In the previous article, “Understanding The Architecture of AI Agents: Perception,” we discussed how perception is the building block of an AI Agent’s capabilities. This article will take a deeper, more technical dive into how perception comes about.

Unlike traditional automation or chatbots that follow rigid scripts, Agentic AI can:

  • Handle ambiguity

  • Make intermediate decisions

  • React dynamically to changing inputs

  • Use tools and external APIs

  • Reflect on its actions and improve

However, for this intelligence to work smoothly, two technical concepts must be considered: State and memory.

What Is State?

State refers to the agent’s current understanding of the world or the working memory at a specific point in time.

Imagine you’re teaching a class. At any moment, your state includes:

  • What topic you are teaching

  • Which students asked questions

  • What examples you have already given

For an AI agent, the state might include:

  • The current user query

  • Intermediate outputs from previous steps

  • Which tools have already been used

  • Confidence levels or flags

Example in Business Context:

A customer support AI agent’s state could track:

  • Customer’s name and product

  • Current issue

  • Steps already taken to resolve it

  • Whether the issue was escalated

Without properly managing the state, the AI might repeat steps, forget previous actions, or give inconsistent responses.

What Is Memory?

While state is short-term and local to the current execution, memory refers to long-term storage—information that persists across sessions or after the agent finishes a task.

Memory is what allows agents to:

  • Remember your preferences across chats

  • Recall previous customer interactions

  • Learn and adapt over time

There are usually two types:

  1. Short-Term Memory: Active during the current session (like chat history).

  2. Long-Term Memory: Stored and retrieved over time (like a CRM or knowledge graph).

Why Business and Technical Leaders Must Understand This

Even though these are technical concepts, they have direct business implications.

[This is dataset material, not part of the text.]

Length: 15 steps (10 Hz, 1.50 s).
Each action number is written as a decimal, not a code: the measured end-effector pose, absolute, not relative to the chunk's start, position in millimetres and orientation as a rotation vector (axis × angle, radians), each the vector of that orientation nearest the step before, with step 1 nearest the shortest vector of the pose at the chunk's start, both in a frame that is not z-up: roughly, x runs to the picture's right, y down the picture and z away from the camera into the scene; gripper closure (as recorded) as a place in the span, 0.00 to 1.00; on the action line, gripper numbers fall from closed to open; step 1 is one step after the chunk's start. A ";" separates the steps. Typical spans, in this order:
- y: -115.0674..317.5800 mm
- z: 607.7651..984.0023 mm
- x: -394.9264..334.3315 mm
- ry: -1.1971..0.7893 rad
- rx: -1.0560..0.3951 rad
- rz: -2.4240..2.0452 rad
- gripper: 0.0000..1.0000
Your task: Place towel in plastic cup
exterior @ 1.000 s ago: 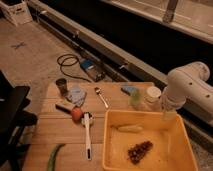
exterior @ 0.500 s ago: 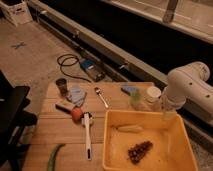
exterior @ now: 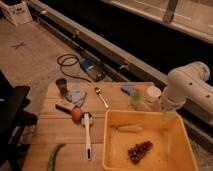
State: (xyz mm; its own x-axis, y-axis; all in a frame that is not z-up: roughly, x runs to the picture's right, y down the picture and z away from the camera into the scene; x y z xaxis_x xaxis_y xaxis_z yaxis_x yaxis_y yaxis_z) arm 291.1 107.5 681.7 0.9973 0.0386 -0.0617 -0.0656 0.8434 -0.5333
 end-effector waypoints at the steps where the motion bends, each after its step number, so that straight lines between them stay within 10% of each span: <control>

Misunderstanding or ignoring state and memory can lead to:

Poor Implementation

Real-World Consequence

Inconsistent state management

AI loops or gives contradictory responses

Poor memory handling

Agents forget users or make irrelevant recommendations

Leaky or wrong state

Sensitive data exposed or misused

Memory bloat or no expiry

Huge compute costs and slow response times

 

Real Example: Repeating Conversations in Customer Support

A B2B SaaS company integrated an AI support agent but failed to implement long-term memory. Every time a customer returned, the bot would ask the same onboarding questions. Frustration rose. Churn followed.

What Good Implementation Looks Like

A well-structured Agentic AI system:

  • Maintains state correctly: tracks where it is in the process

  • Uses memory effectively: recalls relevant history, forgets irrelevant details

  • Separates scope: does not confuse transient state with persistent memory

With LangGraph or similar frameworks:

  • State is usually modeled with TypedDict or equivalent schemas.

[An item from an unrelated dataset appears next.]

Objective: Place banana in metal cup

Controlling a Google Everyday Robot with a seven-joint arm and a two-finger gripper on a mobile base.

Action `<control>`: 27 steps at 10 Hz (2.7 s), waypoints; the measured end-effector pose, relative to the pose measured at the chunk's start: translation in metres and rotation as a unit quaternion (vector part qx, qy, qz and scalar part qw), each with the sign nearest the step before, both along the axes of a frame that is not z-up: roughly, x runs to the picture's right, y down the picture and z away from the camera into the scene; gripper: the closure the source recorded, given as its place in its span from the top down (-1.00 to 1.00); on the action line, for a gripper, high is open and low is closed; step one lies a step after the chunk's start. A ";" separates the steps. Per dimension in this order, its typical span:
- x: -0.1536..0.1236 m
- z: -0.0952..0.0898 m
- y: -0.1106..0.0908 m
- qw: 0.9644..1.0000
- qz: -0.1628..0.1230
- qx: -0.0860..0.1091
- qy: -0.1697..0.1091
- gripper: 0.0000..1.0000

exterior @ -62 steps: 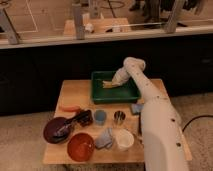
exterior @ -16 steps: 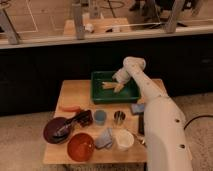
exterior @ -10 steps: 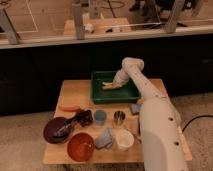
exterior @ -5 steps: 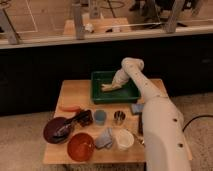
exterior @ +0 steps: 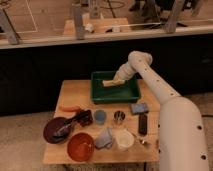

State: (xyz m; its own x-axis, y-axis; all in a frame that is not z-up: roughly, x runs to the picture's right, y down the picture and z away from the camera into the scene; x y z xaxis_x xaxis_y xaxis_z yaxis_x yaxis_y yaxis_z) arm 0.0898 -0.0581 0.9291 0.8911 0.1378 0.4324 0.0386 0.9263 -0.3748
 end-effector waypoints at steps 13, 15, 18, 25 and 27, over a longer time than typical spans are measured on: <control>0.000 -0.037 0.005 1.000 -0.022 -0.005 -0.021 -1.00; 0.003 -0.058 0.017 0.999 -0.037 0.000 -0.028 -1.00; 0.004 -0.088 0.030 0.998 -0.052 0.005 -0.038 -1.00; 0.026 -0.161 0.080 0.994 -0.090 0.029 -0.059 -1.00; 0.033 -0.172 0.101 0.992 -0.106 0.034 -0.067 -1.00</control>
State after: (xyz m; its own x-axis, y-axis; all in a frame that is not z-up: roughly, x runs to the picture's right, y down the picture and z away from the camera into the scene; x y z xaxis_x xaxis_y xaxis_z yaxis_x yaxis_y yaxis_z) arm 0.1231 0.0425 0.7576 0.8309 -0.0802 0.5507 0.2805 0.9150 -0.2900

  • Reducers control how the state is updated when multiple steps happen.

  • Memory modules allow LLMs to remember and recall beyond a single session.

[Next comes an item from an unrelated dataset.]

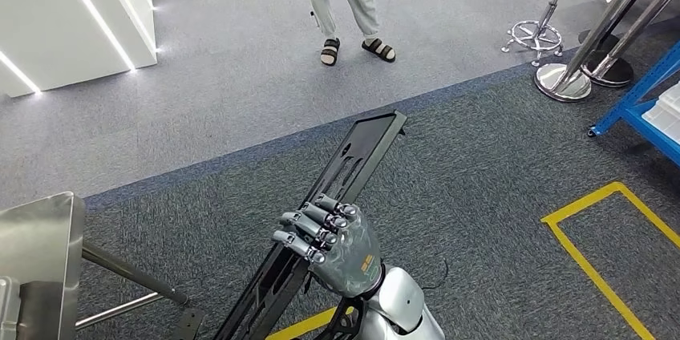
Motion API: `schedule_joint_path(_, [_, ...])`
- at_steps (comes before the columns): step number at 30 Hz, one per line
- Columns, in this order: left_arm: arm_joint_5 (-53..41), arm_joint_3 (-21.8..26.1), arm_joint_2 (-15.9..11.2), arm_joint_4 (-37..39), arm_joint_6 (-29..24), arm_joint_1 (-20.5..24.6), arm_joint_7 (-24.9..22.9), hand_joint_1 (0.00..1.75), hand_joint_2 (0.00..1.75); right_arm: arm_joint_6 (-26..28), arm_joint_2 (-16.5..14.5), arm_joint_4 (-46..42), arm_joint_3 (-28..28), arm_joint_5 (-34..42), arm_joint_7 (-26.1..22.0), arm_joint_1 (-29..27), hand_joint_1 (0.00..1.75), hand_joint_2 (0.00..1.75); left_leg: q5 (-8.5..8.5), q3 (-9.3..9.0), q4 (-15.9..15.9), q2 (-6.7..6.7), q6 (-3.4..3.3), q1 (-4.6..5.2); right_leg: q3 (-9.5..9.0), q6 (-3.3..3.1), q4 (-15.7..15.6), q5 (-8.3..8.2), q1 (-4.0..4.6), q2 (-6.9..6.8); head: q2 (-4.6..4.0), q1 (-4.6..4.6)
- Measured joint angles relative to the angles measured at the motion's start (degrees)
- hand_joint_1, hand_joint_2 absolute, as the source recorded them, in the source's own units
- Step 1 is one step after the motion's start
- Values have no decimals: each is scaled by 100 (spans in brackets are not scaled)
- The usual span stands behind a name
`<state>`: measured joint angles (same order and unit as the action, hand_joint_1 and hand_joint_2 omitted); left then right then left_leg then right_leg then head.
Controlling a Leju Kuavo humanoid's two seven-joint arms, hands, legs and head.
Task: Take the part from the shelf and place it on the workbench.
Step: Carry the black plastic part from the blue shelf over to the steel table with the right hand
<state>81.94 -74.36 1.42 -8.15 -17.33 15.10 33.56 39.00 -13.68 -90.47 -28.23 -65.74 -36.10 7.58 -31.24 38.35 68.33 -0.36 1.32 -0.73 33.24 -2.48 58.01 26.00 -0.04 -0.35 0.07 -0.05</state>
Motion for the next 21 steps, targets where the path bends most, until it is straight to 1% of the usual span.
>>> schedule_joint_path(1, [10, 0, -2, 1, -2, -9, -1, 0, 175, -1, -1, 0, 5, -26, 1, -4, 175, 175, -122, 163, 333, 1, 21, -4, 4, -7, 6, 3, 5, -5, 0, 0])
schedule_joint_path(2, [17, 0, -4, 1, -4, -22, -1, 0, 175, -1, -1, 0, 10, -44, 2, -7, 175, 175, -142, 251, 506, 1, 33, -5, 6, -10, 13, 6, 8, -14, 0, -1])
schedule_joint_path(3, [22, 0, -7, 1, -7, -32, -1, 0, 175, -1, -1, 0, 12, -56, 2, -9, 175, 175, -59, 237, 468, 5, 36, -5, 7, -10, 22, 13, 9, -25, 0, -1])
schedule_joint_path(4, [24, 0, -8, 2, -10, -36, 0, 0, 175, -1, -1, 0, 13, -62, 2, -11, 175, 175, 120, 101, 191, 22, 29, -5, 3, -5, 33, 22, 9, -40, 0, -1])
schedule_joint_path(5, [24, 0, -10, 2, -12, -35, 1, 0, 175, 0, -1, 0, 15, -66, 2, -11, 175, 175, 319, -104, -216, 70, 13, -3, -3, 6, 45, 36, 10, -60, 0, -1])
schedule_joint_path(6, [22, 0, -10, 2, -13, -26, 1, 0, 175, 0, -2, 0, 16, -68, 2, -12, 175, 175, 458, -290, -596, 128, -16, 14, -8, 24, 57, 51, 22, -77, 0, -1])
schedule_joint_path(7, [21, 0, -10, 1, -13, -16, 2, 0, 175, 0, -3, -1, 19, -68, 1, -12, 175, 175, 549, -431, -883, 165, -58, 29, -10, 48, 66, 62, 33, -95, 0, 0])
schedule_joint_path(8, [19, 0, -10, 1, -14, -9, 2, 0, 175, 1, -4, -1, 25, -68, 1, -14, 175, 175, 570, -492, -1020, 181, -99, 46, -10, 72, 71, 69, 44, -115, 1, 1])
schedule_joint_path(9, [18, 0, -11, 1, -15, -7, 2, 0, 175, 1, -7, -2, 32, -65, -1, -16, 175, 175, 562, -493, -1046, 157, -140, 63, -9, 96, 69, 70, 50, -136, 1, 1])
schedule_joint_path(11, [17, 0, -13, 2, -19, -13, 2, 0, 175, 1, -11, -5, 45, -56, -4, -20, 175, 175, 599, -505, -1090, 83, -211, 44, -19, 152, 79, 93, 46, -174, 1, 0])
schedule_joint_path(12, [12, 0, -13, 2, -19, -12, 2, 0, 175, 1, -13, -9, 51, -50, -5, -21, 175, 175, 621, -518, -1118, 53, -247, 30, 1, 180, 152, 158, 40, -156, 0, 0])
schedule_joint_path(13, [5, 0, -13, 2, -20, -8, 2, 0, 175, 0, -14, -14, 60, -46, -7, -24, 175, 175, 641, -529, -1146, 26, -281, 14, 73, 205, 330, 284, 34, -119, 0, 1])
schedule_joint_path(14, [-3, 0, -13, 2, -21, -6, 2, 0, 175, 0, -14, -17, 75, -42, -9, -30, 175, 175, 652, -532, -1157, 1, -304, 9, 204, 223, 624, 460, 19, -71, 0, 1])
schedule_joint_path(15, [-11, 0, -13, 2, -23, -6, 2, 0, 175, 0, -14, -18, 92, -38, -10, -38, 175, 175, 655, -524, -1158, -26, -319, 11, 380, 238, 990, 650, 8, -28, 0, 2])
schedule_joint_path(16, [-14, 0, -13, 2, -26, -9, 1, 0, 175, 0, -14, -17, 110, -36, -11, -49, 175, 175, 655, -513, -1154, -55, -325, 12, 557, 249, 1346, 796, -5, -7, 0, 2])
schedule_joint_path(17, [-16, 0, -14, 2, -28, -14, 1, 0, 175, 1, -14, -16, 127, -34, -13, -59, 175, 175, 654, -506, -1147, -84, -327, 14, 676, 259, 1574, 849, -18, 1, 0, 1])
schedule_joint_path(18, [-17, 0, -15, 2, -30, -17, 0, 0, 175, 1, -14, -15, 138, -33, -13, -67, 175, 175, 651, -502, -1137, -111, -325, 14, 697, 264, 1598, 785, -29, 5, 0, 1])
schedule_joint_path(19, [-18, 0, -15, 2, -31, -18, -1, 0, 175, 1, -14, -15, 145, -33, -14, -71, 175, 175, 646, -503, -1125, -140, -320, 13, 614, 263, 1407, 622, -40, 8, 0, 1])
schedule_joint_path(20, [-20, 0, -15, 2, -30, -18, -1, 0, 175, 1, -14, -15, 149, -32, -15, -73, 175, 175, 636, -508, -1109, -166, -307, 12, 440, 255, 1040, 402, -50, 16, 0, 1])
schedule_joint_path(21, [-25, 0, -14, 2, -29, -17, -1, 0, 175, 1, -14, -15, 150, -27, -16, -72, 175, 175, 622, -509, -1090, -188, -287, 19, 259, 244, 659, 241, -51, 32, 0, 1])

Wrapping Up: Strategy Meets Architecture

Agentic AI isn’t magic. It’s intelligent software built with care.

If you’re a:

  • Product Manager: Know how state and memory shape user experience

  • Engineering Leader: Ensure architecture cleanly separates state vs. memory

  • CXO: Recognize how poor implementation can cost trust, users, and money

By understanding these foundational ideas, you can make better decisions, ask smarter questions, and guide your team toward truly intelligent and reliable AI systems.